Numa intervenção clarificadora, o PCP recordou que o Chega tão-pouco denunciou, ou se indignou, com a delapidação do património dos CTT: «A última operação imobiliária dos CTT (e será a última porque nada mais resta) são 398 activos imobiliários, com 239 mil metros quadrados, vendidos por 137,7 milhões de euros, 32,5 milhões pagos já em 2023. Estes "activos" são a estrutura central da rede postal, e todo o património que resta e, sem eles, não há serviço público postal.»
O PCP destacou ainda que o Chega tão-pouco se indignou ou denunciou os problemas criados aos trabalhadores dos CTT: «Os trabalhadores dos CTT são mal pagos, têm vindo a ser sistematicamente prejudicados nos salários e direitos, com a perda de poder de compra, têm agora o seu patrão a tentar roubar-lhes 36 milhões de euros através das alterações à IOS, há uma falta gritante de trabalhadores no serviço postal – mas o Chega quer lá saber! Quanto menos gastar com os trabalhadores, mais tem a família Champalimaud para financiar o Chega!» Por fim, Bruno Dias ironiza e sublinha que, perante tudo isto, o Chega diz, como dizia o «outro»: «está tudo bem assim e não podia ser de outra maneira.»
«(...) há uma falta gritante de trabalhadores no serviço postal – mas o Chega quer lá saber! Quanto menos gastar com os trabalhadores, mais tem a família Champalimaud para financiar o Chega!»

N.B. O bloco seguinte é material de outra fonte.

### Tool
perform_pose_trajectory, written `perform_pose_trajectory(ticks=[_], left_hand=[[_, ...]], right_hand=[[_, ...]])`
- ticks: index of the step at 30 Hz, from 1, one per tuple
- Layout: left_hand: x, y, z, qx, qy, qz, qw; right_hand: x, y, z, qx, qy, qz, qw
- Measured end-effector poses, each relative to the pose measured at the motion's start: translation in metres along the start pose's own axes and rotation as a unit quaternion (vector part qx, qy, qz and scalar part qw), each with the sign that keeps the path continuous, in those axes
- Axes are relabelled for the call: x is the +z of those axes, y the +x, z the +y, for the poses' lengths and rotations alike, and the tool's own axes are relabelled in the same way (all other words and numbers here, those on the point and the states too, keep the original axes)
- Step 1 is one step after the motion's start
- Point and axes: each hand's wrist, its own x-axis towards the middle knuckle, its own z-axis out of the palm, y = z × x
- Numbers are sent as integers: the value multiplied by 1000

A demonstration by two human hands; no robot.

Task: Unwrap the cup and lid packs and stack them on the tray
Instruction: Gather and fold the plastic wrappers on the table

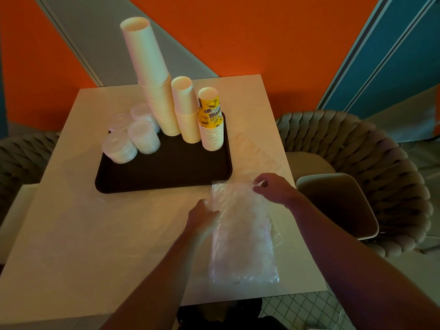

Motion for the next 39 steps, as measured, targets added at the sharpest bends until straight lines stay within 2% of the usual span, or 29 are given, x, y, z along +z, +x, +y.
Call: perform_pose_trajectory(ticks=[4,8,12,19,27,32,34,37,39], left_hand=[[0,5,4,-38,9,1,999],[2,8,4,-53,50,-16,997],[7,8,7,-63,53,-23,996],[11,8,16,-78,-3,-49,996],[24,0,6,-20,-95,-126,987],[5,-20,10,8,-205,-183,961],[-10,-27,14,24,-237,-204,950],[-30,-33,19,43,-276,-216,935],[-42,-35,24,54,-295,-215,930]], right_hand=[[4,-23,4,16,-25,49,998],[23,-52,11,88,-34,27,995],[36,-62,10,117,-48,29,992],[42,-65,11,125,-69,70,987],[42,-67,18,122,-20,76,989],[26,-74,19,74,40,95,992],[18,-80,13,62,126,99,985],[5,-87,-2,83,334,5,939],[-1,-90,-12,79,413,-91,903]])
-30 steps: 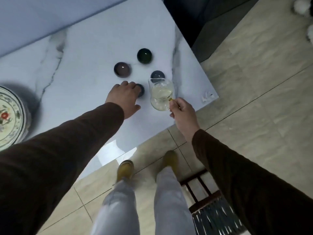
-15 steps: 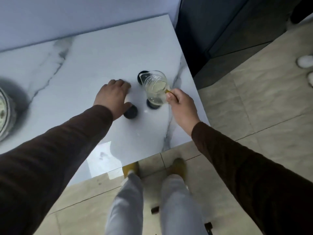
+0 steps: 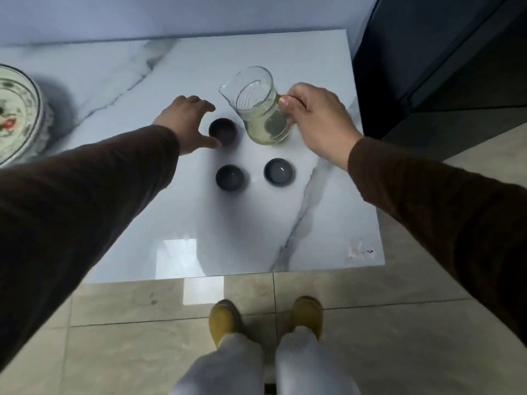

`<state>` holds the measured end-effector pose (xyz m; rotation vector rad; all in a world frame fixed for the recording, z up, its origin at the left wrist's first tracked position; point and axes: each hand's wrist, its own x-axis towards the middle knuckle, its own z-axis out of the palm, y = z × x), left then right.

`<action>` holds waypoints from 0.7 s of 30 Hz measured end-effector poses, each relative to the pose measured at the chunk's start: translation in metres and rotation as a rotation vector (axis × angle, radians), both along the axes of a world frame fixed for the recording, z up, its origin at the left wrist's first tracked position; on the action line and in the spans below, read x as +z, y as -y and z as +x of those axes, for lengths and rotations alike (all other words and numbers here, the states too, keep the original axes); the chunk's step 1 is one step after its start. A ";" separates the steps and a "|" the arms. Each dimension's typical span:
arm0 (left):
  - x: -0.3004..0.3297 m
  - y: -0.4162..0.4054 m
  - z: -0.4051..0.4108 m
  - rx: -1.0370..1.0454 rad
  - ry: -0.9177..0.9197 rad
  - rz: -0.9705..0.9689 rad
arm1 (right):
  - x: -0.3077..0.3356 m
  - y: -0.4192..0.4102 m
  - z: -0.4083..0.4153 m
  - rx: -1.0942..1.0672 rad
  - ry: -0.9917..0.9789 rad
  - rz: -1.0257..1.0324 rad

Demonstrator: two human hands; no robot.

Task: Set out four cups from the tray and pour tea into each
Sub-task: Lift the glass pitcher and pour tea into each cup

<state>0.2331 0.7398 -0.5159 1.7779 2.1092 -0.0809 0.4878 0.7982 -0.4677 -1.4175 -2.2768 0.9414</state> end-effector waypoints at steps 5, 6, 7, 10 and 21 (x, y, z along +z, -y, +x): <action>-0.030 -0.013 -0.013 -0.030 0.015 0.002 | -0.004 -0.018 -0.010 0.115 0.034 0.147; -0.036 -0.014 -0.017 -0.034 0.026 0.008 | -0.006 -0.021 -0.010 0.132 0.040 0.184; -0.041 -0.016 -0.020 -0.035 0.043 0.011 | -0.009 -0.024 -0.012 0.143 0.044 0.214; -0.053 -0.017 -0.025 -0.054 0.087 0.024 | -0.017 -0.033 -0.016 0.179 0.063 0.305; -0.065 -0.015 -0.034 -0.053 0.189 0.164 | -0.026 -0.043 -0.034 0.241 0.103 0.500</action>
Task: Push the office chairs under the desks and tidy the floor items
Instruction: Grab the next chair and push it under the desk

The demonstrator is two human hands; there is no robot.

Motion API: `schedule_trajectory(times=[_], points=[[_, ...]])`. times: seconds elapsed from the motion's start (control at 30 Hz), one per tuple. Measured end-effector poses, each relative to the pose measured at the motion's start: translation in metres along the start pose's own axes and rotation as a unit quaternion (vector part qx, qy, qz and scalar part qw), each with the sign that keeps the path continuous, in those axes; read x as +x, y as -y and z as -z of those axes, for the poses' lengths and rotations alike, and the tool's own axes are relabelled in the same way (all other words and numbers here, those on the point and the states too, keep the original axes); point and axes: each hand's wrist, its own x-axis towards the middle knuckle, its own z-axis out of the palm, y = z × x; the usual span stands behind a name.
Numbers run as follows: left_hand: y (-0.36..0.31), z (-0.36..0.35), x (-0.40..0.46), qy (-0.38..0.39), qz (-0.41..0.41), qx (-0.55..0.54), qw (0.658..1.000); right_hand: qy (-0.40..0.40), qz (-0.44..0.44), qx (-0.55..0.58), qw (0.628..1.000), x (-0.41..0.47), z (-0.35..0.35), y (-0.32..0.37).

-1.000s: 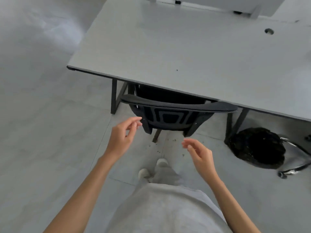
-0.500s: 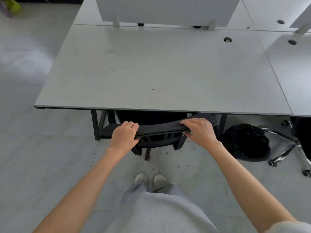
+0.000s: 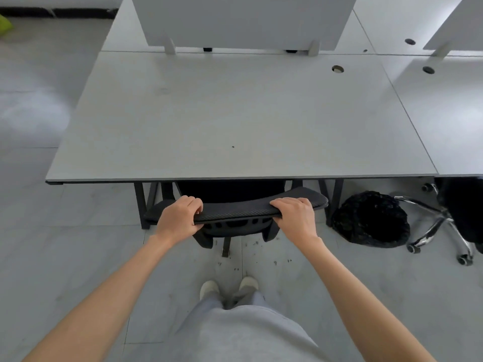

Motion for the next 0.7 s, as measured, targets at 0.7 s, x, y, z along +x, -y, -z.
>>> schedule_trajectory(times=[0.7], points=[[0.034,0.011,-0.070,-0.038,-0.136,0.012,0.990,-0.034,0.069,-0.074,0.994,-0.086,-0.010,0.048]])
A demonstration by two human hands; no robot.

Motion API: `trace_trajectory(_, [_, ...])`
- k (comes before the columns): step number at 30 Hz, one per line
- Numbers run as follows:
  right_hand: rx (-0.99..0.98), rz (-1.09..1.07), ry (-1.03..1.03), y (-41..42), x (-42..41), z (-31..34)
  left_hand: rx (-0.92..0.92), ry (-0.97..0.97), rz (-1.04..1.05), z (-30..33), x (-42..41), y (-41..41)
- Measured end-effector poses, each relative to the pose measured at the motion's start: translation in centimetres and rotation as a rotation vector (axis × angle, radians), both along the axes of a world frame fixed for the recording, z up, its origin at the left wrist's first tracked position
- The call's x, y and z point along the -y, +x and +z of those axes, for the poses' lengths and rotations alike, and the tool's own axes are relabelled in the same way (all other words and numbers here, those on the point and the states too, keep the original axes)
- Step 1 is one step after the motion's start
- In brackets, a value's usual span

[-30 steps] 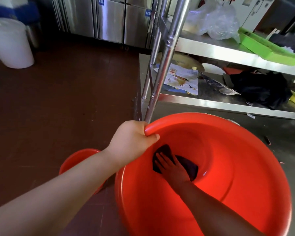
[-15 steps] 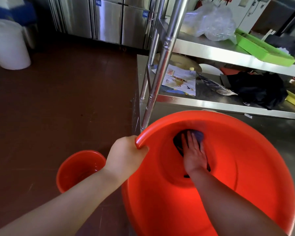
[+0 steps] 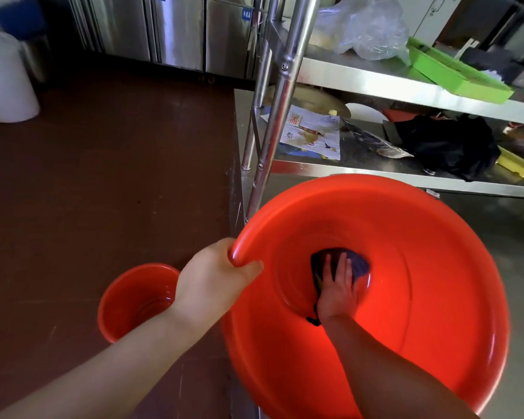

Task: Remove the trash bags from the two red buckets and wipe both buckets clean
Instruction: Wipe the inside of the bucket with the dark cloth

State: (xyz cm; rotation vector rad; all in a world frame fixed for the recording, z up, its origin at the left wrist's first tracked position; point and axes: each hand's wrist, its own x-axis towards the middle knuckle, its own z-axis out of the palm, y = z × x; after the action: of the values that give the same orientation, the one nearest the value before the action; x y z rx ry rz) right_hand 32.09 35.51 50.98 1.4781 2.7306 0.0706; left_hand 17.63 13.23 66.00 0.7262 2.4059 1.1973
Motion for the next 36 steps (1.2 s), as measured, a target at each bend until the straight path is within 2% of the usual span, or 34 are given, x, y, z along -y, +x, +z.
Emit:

Bruno Dias, deputado do PCP
Neste debate, ficaram expostas as contradições do PS, e, como lhe foi recordado pelo PCP, não só se recusou a renacionalizar os CTT, como, quando questionado sobre as tropelias da administração e, por exemplo, perante a denúncia da alienação do património imobiliário necessário à prestação do serviço público postal – CDP, sedes e estações –, o então ministro das Infraestruturas respondeu que «não cabe ao Estado interferir na sua gestão».
Coube à Iniciativa Liberal o papel de porta-voz da gestão privada, recauchutando uns números para tentar defender o indefensável. Destacou o facto de a empresa ter hoje mais 1000 trabalhadores que no momento da privatização, o que é uma pura falsificação. Como os Relatórios e Contas de 2013 e 2022 do Grupo CTT podem facilmente demonstrar, a 31 de Dezembro o número de trabalhadores do Grupo era de 12 383, em 2013, e de 12 608, em 2022, sendo que o número de trabalhadores se reduziu no serviço postal (em mais de mil trabalhadores) e cresceu pela criação do Banco CTT e pela compra de outras pequenas empresas (e incorporação desses trabalhadores). Sem esquecer que, de acordo com esses mesmos relatórios, o número de trabalhadores do grupo em Portugal reduziu-se de 11 830 para 11 788 entre 2013 e 2022. Mais desonesto foi o facto de ter colocado como um problema da gestão pública o despedimento de 800 trabalhadores em 2012, no quadro do processo de privatização. Ou seja, o Governo PSD/CDS manda fazer um despedimento em 2012 para privatizar a empresa e a culpa é da gestão pública.